Docking of the fragments into the CoV-Y structure was performed using the iterated Local Search Global Optimization algorithm provided by AutoDock Vina57. The PDBQT format files (required as input) of both the fragments and CoV-Y were generated using the AutoDock Tools package provided by AutoDock 4. The flexible ligand docking protocol was adopted in this work to allow rotation of any rotatable bonds in the fragment when it is docked to the binding site in the protein. Once the rotatable bonds are identified, the fragment is allowed to be flexible by moving different rigid parts through the iterated local search global optimizer.
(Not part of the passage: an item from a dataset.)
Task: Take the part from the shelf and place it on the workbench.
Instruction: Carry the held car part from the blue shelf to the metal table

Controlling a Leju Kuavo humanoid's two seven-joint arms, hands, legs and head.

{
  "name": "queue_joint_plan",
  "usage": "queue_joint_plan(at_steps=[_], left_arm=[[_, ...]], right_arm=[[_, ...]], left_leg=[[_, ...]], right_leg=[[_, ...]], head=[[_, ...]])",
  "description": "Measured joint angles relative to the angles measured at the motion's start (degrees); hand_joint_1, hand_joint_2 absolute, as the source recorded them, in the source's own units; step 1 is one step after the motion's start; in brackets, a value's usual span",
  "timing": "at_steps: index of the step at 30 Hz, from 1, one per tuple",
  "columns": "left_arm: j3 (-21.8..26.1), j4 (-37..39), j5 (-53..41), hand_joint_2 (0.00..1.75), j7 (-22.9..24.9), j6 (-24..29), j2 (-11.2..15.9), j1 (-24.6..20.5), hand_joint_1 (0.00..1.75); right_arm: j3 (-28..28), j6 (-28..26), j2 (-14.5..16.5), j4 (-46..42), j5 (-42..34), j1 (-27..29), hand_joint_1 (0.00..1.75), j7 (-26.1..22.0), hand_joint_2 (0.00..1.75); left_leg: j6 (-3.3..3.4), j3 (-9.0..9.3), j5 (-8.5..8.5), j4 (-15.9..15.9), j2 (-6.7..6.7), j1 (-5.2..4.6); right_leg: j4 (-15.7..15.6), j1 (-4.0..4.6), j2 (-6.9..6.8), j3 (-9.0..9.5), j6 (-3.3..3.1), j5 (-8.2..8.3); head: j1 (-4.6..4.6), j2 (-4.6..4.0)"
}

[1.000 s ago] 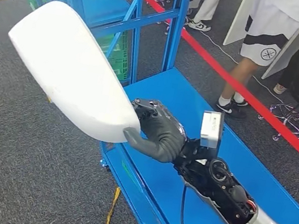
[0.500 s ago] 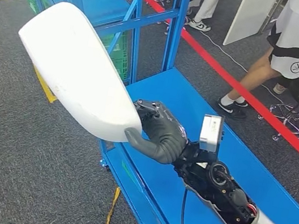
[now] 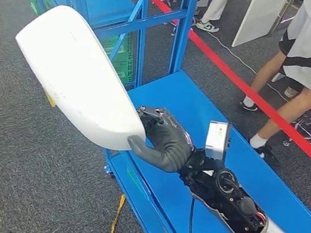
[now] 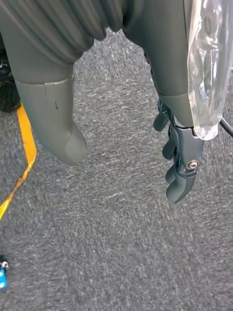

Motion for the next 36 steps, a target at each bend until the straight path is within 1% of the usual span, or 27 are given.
queue_joint_plan(at_steps=[2,4,5,6,7,8,10,12,13,14,15,17,18,19,20,21,22,23,24,26,27,28,30,32,34,35,36], left_arm=[[0.0,0.0,0.0,1.75,0.1,0.2,0.0,-0.2,0.0],[0.0,0.0,-0.1,1.75,0.2,0.4,0.0,-0.3,0.0],[-0.1,0.0,-0.1,1.75,0.2,0.6,0.0,-0.3,0.0],[-0.1,0.0,-0.2,1.75,0.2,0.8,-0.1,-0.3,0.0],[-0.1,0.0,-0.3,1.75,0.2,1.1,-0.1,-0.3,0.0],[-0.1,0.0,-0.4,1.75,0.3,1.4,-0.2,-0.2,0.0],[-0.2,0.0,-0.6,1.75,0.3,2.2,-0.2,-0.3,0.0],[-0.3,0.0,-0.6,1.75,0.3,2.9,-0.2,-0.4,0.0],[-0.3,0.0,-0.6,1.75,0.3,3.2,-0.2,-0.4,0.0],[-0.3,0.0,-0.6,1.75,0.2,3.4,-0.2,-0.3,0.0],[-0.4,0.0,-0.6,1.75,0.2,3.6,-0.2,-0.1,0.0],[-0.4,0.0,-0.6,1.75,0.1,3.7,-0.2,0.1,0.0],[-0.4,0.0,-0.6,1.75,0.0,3.7,-0.2,0.0,0.0],[-0.4,0.0,-0.7,1.75,0.0,3.7,-0.2,-0.1,0.0],[-0.4,0.0,-0.7,1.75,0.0,3.7,-0.2,-0.1,0.0],[-0.4,0.0,-0.7,1.75,0.0,3.7,-0.3,-0.1,0.0],[-0.4,0.0,-0.8,1.75,0.0,3.7,-0.3,0.1,0.0],[-0.4,0.0,-0.8,1.75,0.0,3.7,-0.3,0.2,0.0],[-0.4,0.0,-0.8,1.75,0.0,3.7,-0.2,0.2,0.0],[-0.5,0.0,-0.8,1.75,0.0,3.7,-0.2,0.0,0.0],[-0.5,0.0,-0.8,1.75,0.0,3.7,-0.2,0.0,0.0],[-0.5,0.0,-0.8,1.75,0.0,3.6,-0.3,-0.1,0.0],[-0.5,0.0,-0.8,1.75,0.0,3.6,-0.3,0.0,0.0],[-0.5,0.0,-0.8,1.75,0.0,3.5,-0.3,0.0,0.0],[-0.5,0.0,-0.8,1.75,0.0,3.4,-0.3,-0.1,0.0],[-0.6,0.0,-0.8,1.75,0.0,3.3,-0.3,-0.2,0.0],[-0.7,0.0,-0.8,1.75,0.1,3.2,-0.3,-0.2,0.0]], right_arm=[[0.0,0.3,0.0,0.0,0.0,-0.1,1.75,0.0,1.75],[0.1,0.7,0.0,0.2,0.1,0.0,1.75,0.0,1.75],[0.2,0.9,0.0,0.3,0.2,0.0,1.75,0.0,1.75],[0.3,1.0,0.0,0.4,0.3,0.1,1.75,0.1,1.75],[0.4,1.1,0.0,0.5,0.4,0.1,1.75,0.2,1.75],[0.5,1.2,0.0,0.6,0.5,0.1,1.75,0.2,1.75],[0.5,1.4,0.1,0.7,0.7,0.1,1.75,0.4,1.75],[0.6,1.6,0.1,0.9,1.0,0.2,1.75,0.5,1.75],[0.6,1.7,0.2,0.9,1.1,0.2,1.75,0.6,1.75],[0.6,1.7,0.2,1.0,1.2,0.3,1.75,0.6,1.75],[0.6,1.7,0.3,1.0,1.2,0.3,1.75,0.7,1.75],[0.6,1.7,0.4,1.1,1.3,0.2,1.75,0.7,1.75],[0.6,1.8,0.5,1.1,1.3,0.2,1.75,0.7,1.75],[0.7,1.8,0.6,1.1,1.4,0.2,1.75,0.8,1.75],[0.7,1.8,0.6,1.2,1.4,0.3,1.75,0.8,1.75],[0.8,1.9,0.7,1.3,1.4,0.3,1.75,0.9,1.75],[0.8,1.9,0.7,1.4,1.4,0.4,1.75,0.9,1.75],[0.8,1.9,0.8,1.4,1.4,0.4,1.75,0.9,1.75],[0.8,1.9,0.8,1.5,1.4,0.4,1.75,0.9,1.75],[0.8,1.9,0.9,1.5,1.4,0.3,1.75,0.9,1.75],[0.8,1.9,0.9,1.5,1.4,0.3,1.75,0.9,1.75],[0.8,1.9,0.9,1.5,1.4,0.3,1.75,0.9,1.75],[0.8,1.9,1.0,1.5,1.4,0.2,1.75,0.9,1.75],[0.8,1.9,1.0,1.5,1.4,0.2,1.75,0.9,1.75],[0.7,1.9,1.0,1.6,1.4,0.3,1.75,0.9,1.75],[0.7,1.9,1.0,1.6,1.4,0.4,1.75,0.9,1.75],[0.7,1.9,1.0,1.7,1.4,0.4,1.75,0.9,1.75]], left_leg=[[0.33,0.72,0.37,-0.9,-0.28,0.46],[0.42,0.93,0.42,-1.1,-0.82,0.62],[0.37,0.95,0.39,-1.1,-1.21,0.66],[0.27,1.0,0.35,-1.1,-1.71,0.72],[0.08,1.07,0.27,-1.0,-2.3,0.83],[-0.2,1.18,0.17,-0.9,-2.95,0.99],[-1.02,1.17,-0.15,-0.5,-4.35,1.26],[-2.07,0.51,-0.17,-0.1,-5.63,1.46],[-2.6,0.11,0.02,-0.1,-6.27,1.59],[-3.05,-0.14,0.27,-0.2,-6.89,1.8],[-3.35,-0.29,0.25,-0.2,-6.89,2.01],[-3.59,-1.98,-1.42,3.1,-4.58,1.9],[-3.58,-3.59,-2.88,6.2,-2.95,1.78],[-3.59,-6.05,-4.6,10.7,-1.72,1.62],[-3.6,-8.36,-5.82,14.7,-1.25,1.57],[-3.63,-9.87,-6.14,17.1,-1.04,1.57],[-3.63,-10.51,-5.57,17.7,-0.82,1.58],[-3.62,-9.56,-3.89,15.4,-0.46,1.59],[-3.58,-7.62,-1.73,11.3,0.37,1.58],[-3.24,-3.77,1.09,3.7,2.92,1.29],[-2.87,-2.8,1.48,1.8,3.65,1.1],[-2.45,-2.57,1.29,1.2,3.7,0.9],[-1.56,-2.59,1.05,1.4,2.23,0.83],[-0.89,-2.33,0.9,1.4,0.96,0.83],[-0.37,-2.14,0.78,1.4,-0.24,0.65],[-0.2,-2.08,0.73,1.4,-0.94,0.48],[-0.06,-2.01,0.69,1.4,-1.71,0.32]], right_leg=[[3.9,0.0,0.52,-1.74,0.12,-2.38],[12.3,-0.29,1.26,-5.58,0.2,-6.21],[16.0,-0.39,1.41,-7.43,0.3,-7.4],[17.9,-0.54,1.47,-8.42,0.39,-7.5],[17.3,-0.71,1.56,-8.25,0.47,-6.43],[14.4,-0.91,1.77,-6.96,0.53,-4.47],[6.1,-1.4,3.95,-3.13,0.72,-0.69],[1.5,-1.55,6.12,-0.81,0.61,0.22],[1.1,-1.39,6.34,-0.55,0.38,-0.1],[1.0,-1.28,5.76,-0.4,-0.01,-0.08],[0.8,-1.18,5.08,-0.25,-0.4,0.08],[0.0,-1.1,3.63,0.31,-1.24,0.39],[-0.3,-0.98,2.92,0.51,-1.54,0.45],[-0.4,-0.8,2.11,0.57,-1.81,0.38],[-0.4,-0.63,1.27,0.59,-1.98,0.27],[-0.4,-0.51,0.48,0.62,-2.1,0.15],[-0.3,-0.42,-0.35,0.69,-2.16,0.0],[-0.3,-0.42,-1.02,0.8,-2.09,-0.17],[-0.3,-0.43,-1.64,0.98,-1.89,-0.38],[0.0,-0.1,-2.76,1.29,-1.22,-1.01],[0.1,0.16,-3.27,1.47,-0.85,-1.33],[0.2,0.36,-3.78,1.63,-0.54,-1.62],[0.4,0.15,-4.57,1.95,0.05,-2.27],[3.1,-0.27,-2.92,0.94,0.5,-4.3],[10.7,-0.34,-0.09,-2.75,0.57,-7.78],[14.9,-0.29,0.68,-5.05,0.47,-9.07],[17.7,-0.25,1.1,-6.8,0.32,-9.43]], head=[[0.07,-0.01],[0.16,-0.01],[0.23,-0.01],[0.26,-0.01],[0.26,-0.01],[0.29,-0.01],[0.33,-0.01],[0.25,-0.01],[0.17,0.0],[0.08,0.01],[0.03,0.01],[-0.38,0.01],[-0.58,0.01],[-0.74,0.0],[-0.76,-0.01],[-0.76,-0.01],[-0.75,-0.01],[-0.77,0.0],[-0.79,0.01],[-0.91,0.0],[-0.79,0.0],[-0.64,0.0],[-0.22,0.01],[0.02,0.0],[0.4,0.0],[0.56,0.01],[0.63,0.01]])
During the global energy optimization, the ligand binding score is evaluated by an empirical scoring function, which is weighted sum of terms representing van der Waals, hydrogen bonds, electrostatic and desolvation contributions. The entire surface of the CoV-Y structure was searched for possible binding sites without bias. All other parameters were set at the default values defined by AutoDock Vina. In particular, a cutoff distance of 5 Å for van der Waals interactions and 3.7 Å for hydrogen bonds between ligand atoms and protein accepters were used. The default setting of exhaustiveness allows one hundred independent docking runs were performed for each fragment. The resulting poses were scored based on the free energy of binding (∆G) in which the least energetic poses would be ranked as the top hits. The estimated binding energy for the most favorable binding conformation of each docked fragment is listed in Supplementary Table S3.